The function plot_bar_subplots
allows the user to make bar graphs that will represent the percentage of a particular value for a feature.
plt.rcParams.update({"figure.max_open_warning": 0})
def plot_bar_subplots(sub_df, width, height, bar_height):
features = sub_df.columns
height = height * len(features)
fig, ax = plt.subplots(len(features), 1, figsize=(width, height))
for i in range(len(features)):
feature_freqs = sub_df[features[i]].value_counts(normalize=True) * 100
feature_freq_df = pd.DataFrame(
feature_freqs.sort_index(inplace=False, ascending=True)
).reset_index()
g = sns.barplot(
x=features[i],
y="index",
data=feature_freq_df,
ax=ax[i],
orient="h",
dodge=False,
)
ax[i].set_ylabel(features[i], fontsize=20, va="center")

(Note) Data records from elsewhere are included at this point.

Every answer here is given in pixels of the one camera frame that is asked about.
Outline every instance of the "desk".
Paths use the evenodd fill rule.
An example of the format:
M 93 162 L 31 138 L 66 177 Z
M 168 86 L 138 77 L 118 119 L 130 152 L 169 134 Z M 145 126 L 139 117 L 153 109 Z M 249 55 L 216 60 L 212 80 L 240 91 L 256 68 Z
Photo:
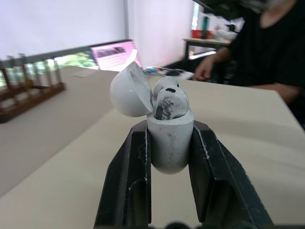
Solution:
M 88 90 L 92 83 L 109 87 L 110 80 L 92 82 L 90 77 L 80 79 Z M 151 85 L 158 79 L 152 78 Z M 305 134 L 279 95 L 186 80 L 179 85 L 195 119 L 208 124 L 241 162 L 274 223 L 304 224 Z M 107 95 L 108 90 L 101 92 L 99 104 L 106 108 L 97 122 L 2 196 L 1 229 L 93 227 L 107 167 L 130 128 L 144 119 L 111 109 Z M 152 167 L 152 225 L 174 220 L 198 225 L 188 169 L 169 176 Z
M 189 38 L 189 39 L 183 39 L 183 40 L 185 41 L 184 64 L 185 64 L 186 71 L 189 70 L 189 48 L 190 48 L 190 46 L 219 49 L 220 47 L 230 44 L 229 41 L 219 41 L 219 40 L 215 40 L 215 39 Z

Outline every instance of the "laptop screen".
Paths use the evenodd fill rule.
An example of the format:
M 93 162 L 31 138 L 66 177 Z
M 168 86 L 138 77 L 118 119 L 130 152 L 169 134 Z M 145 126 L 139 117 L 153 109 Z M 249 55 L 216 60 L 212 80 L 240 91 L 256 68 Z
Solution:
M 101 70 L 120 72 L 133 61 L 142 67 L 138 51 L 132 40 L 95 45 L 91 47 L 91 51 Z

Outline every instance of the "wireless earbud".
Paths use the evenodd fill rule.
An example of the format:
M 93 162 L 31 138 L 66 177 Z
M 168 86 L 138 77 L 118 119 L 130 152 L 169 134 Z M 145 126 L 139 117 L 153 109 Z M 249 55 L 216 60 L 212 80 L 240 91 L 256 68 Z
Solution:
M 155 119 L 171 120 L 184 116 L 189 110 L 186 93 L 177 86 L 163 88 L 157 96 Z
M 159 80 L 156 84 L 156 86 L 153 89 L 153 96 L 157 98 L 158 93 L 163 89 L 167 88 L 170 86 L 176 86 L 179 87 L 178 81 L 176 81 L 174 78 L 171 76 L 166 76 Z

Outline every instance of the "earbud case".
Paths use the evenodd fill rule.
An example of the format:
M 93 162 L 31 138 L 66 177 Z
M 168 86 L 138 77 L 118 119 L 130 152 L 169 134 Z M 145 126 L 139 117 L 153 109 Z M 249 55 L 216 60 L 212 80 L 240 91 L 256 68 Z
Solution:
M 186 167 L 194 122 L 191 109 L 172 120 L 155 119 L 153 90 L 136 62 L 115 76 L 110 86 L 110 99 L 123 115 L 147 116 L 147 128 L 152 137 L 152 164 L 158 171 L 175 174 Z

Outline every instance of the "hand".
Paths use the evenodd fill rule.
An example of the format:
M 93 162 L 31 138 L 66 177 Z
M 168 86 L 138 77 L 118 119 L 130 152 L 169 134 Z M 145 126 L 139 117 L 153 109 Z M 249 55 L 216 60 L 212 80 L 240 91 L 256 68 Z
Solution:
M 214 55 L 206 57 L 196 68 L 193 80 L 205 81 L 211 77 L 211 72 L 214 65 Z

ax[i].tick_params(axis="y", which="minor")
ax[i].set_xlim(0, 100)
ax[i].set_xlabel("Normalized Value Counts (%)", fontsize=20)

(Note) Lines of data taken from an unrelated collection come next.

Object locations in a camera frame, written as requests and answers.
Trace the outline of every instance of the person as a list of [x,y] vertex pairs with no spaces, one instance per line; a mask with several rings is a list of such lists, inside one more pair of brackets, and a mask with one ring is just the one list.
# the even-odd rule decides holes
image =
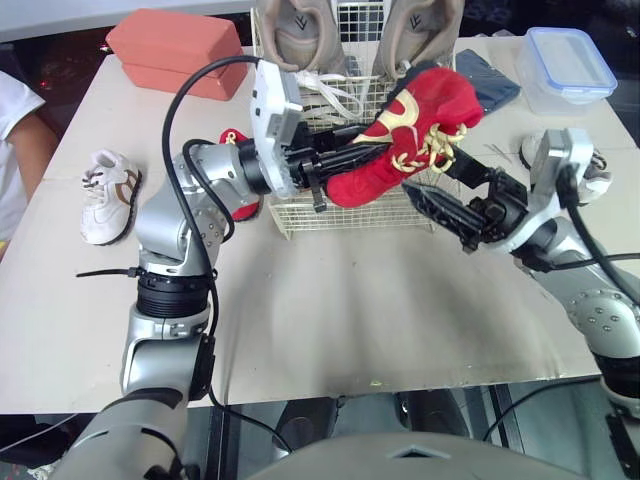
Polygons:
[[0,71],[0,261],[58,146],[36,114],[43,104],[24,83]]

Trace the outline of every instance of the beige shoe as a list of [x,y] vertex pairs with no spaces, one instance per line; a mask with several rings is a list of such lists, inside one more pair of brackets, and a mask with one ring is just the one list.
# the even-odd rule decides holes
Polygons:
[[404,76],[403,62],[438,62],[451,55],[464,0],[395,0],[382,32],[373,75]]
[[289,72],[345,73],[328,0],[257,0],[264,58]]

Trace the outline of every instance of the red foam block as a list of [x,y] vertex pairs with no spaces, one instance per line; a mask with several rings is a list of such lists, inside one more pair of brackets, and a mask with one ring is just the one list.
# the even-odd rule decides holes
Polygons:
[[[177,92],[190,76],[188,73],[160,70],[141,65],[122,64],[122,69],[138,87],[171,93]],[[221,70],[216,78],[209,76],[201,78],[191,87],[189,95],[223,101],[233,97],[247,74],[247,65],[238,63]]]
[[111,30],[107,43],[122,63],[189,74],[242,51],[229,20],[144,8]]

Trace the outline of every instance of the red shoe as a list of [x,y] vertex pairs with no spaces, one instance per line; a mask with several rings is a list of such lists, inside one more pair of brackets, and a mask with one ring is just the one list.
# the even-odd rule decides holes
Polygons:
[[[235,128],[227,128],[224,132],[220,134],[220,141],[218,143],[236,143],[236,142],[244,142],[245,140],[247,140],[247,137],[245,137],[238,130],[236,130]],[[231,215],[231,218],[233,218],[236,222],[243,222],[245,220],[250,220],[260,210],[261,201],[262,200],[259,200],[256,203],[247,205],[246,207],[240,207],[238,210],[233,212],[233,214]]]
[[327,195],[336,205],[359,207],[428,166],[451,161],[449,143],[459,141],[467,127],[482,118],[473,87],[453,70],[420,71],[399,89],[376,121],[354,140],[391,146],[363,167],[329,179]]

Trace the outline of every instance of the tabletop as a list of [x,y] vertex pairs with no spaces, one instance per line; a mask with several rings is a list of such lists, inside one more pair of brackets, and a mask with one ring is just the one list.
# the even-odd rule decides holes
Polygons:
[[[519,39],[503,40],[461,39],[458,48],[506,65]],[[187,97],[174,151],[188,138],[216,140],[228,127],[248,132],[252,83],[251,72],[229,102]],[[115,56],[96,75],[0,264],[0,412],[96,411],[119,396],[135,281],[74,275],[136,265],[138,243],[133,234],[108,247],[82,241],[80,177],[92,151],[119,151],[143,171],[144,204],[164,178],[160,131],[171,98],[133,86]],[[615,180],[584,209],[585,220],[610,253],[637,250],[640,152],[605,101],[585,117],[538,117],[519,98],[484,119],[463,148],[526,182],[517,160],[486,144],[509,157],[515,137],[545,126],[594,130]],[[560,305],[510,257],[484,249],[467,255],[442,229],[306,232],[287,241],[265,209],[238,225],[216,268],[214,388],[225,403],[597,371]]]

ax[i].set_title(features[i], fontsize=30)
def change_height(ax, new_value):
for patch in ax.patches:
patch.set_height(new_value)
change_height(g, bar_height)
fig.tight_layout()
def plot_bar(dataframe, n):
features = dataframe.columns
is_numeric_col = d.dtypes.apply(lambda x: np.issubdtype(x, np.number))
df_features = pd.DataFrame(is_numeric_col)
numerical_features = [x for x in features if df_features.T[x][0] is True]
categorical = [x for x in features if x not in numerical_features]
small_features = [
feature for feature in categorical if len(dataframe[feature].unique()) < n
]
large_features = [x for x in categorical if x not in small_features]
dataframe[numerical_features] = (
dataframe[numerical_features].replace(["NA", "Variable"], "0").astype("float")
)
## Plots for features with numerical values
plot_bar_subplots(dataframe[numerical_features], 30, 30, 0.6)
## Plots for features with many values
plot_bar_subplots(dataframe[large_features], 30, 120, 0.6)
## Plots for features with less values
plot_bar_subplots(dataframe[small_features], 40, 7, 0.6)
Implementing the function plot_bar
on the given dataset.
- Removing some "all unique" kind of features to avoid disturbance in the graphs.
df_graph = df.copy() # removing all unique values for simplification purposes
df_graph = df_graph.reset_index()
df_graph.drop(columns=["id", "instancesku", "usagetype", "index"], inplace=True)
df_graph.dropna()
dd = pd.DataFrame(df_graph)
plot_bar(dd, 30)
<Figure size 2160x0 with 0 Axes>
- The above shown bar graphs represent frequency distribution for each feature.
- The x-axis represents the number count or percentage of occurrences in the data for each column and can be used to visualize data distributions.
- The y-axis represents the various values a features may have.